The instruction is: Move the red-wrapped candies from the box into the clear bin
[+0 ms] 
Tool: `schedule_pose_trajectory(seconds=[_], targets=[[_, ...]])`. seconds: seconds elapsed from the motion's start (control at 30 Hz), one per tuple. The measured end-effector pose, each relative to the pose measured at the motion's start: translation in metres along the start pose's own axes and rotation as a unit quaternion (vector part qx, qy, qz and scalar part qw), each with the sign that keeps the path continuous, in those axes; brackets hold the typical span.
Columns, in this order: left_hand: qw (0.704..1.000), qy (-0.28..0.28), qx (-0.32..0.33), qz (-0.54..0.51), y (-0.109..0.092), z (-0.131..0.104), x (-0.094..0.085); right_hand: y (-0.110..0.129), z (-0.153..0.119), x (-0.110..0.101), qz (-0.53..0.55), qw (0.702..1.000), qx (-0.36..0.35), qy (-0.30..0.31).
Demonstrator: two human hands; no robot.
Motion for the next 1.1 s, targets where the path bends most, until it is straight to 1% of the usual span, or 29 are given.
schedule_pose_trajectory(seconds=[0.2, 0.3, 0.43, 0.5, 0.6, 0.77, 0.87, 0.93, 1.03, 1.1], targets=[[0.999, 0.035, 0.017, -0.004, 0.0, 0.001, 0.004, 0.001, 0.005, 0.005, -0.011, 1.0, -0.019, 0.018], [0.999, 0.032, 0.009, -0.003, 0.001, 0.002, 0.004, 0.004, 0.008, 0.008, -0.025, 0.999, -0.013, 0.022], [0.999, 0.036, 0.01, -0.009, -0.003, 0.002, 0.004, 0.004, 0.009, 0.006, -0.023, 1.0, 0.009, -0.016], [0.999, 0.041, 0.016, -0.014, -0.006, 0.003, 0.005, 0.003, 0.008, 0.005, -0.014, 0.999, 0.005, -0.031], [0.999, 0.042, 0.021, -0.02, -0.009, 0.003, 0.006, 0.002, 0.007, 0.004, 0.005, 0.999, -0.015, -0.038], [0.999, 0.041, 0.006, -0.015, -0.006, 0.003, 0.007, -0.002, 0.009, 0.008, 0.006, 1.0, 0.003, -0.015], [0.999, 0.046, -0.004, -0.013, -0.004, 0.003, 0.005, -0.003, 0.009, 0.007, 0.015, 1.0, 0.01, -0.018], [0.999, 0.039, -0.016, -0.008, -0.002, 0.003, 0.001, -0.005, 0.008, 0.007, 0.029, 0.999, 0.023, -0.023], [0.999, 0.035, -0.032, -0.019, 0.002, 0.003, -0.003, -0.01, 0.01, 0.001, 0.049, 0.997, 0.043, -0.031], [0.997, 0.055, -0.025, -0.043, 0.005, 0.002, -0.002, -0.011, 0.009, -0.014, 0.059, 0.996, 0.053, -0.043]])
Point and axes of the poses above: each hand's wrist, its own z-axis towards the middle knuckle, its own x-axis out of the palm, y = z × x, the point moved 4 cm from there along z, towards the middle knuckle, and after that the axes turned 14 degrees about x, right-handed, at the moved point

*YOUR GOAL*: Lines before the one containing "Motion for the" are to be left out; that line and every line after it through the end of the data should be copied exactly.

*EXERCISE RESPONSE*:
Motion for the next 1.1 s, targets where the path bends most, until it is straight to 1% of the usual span, or 29 are given.
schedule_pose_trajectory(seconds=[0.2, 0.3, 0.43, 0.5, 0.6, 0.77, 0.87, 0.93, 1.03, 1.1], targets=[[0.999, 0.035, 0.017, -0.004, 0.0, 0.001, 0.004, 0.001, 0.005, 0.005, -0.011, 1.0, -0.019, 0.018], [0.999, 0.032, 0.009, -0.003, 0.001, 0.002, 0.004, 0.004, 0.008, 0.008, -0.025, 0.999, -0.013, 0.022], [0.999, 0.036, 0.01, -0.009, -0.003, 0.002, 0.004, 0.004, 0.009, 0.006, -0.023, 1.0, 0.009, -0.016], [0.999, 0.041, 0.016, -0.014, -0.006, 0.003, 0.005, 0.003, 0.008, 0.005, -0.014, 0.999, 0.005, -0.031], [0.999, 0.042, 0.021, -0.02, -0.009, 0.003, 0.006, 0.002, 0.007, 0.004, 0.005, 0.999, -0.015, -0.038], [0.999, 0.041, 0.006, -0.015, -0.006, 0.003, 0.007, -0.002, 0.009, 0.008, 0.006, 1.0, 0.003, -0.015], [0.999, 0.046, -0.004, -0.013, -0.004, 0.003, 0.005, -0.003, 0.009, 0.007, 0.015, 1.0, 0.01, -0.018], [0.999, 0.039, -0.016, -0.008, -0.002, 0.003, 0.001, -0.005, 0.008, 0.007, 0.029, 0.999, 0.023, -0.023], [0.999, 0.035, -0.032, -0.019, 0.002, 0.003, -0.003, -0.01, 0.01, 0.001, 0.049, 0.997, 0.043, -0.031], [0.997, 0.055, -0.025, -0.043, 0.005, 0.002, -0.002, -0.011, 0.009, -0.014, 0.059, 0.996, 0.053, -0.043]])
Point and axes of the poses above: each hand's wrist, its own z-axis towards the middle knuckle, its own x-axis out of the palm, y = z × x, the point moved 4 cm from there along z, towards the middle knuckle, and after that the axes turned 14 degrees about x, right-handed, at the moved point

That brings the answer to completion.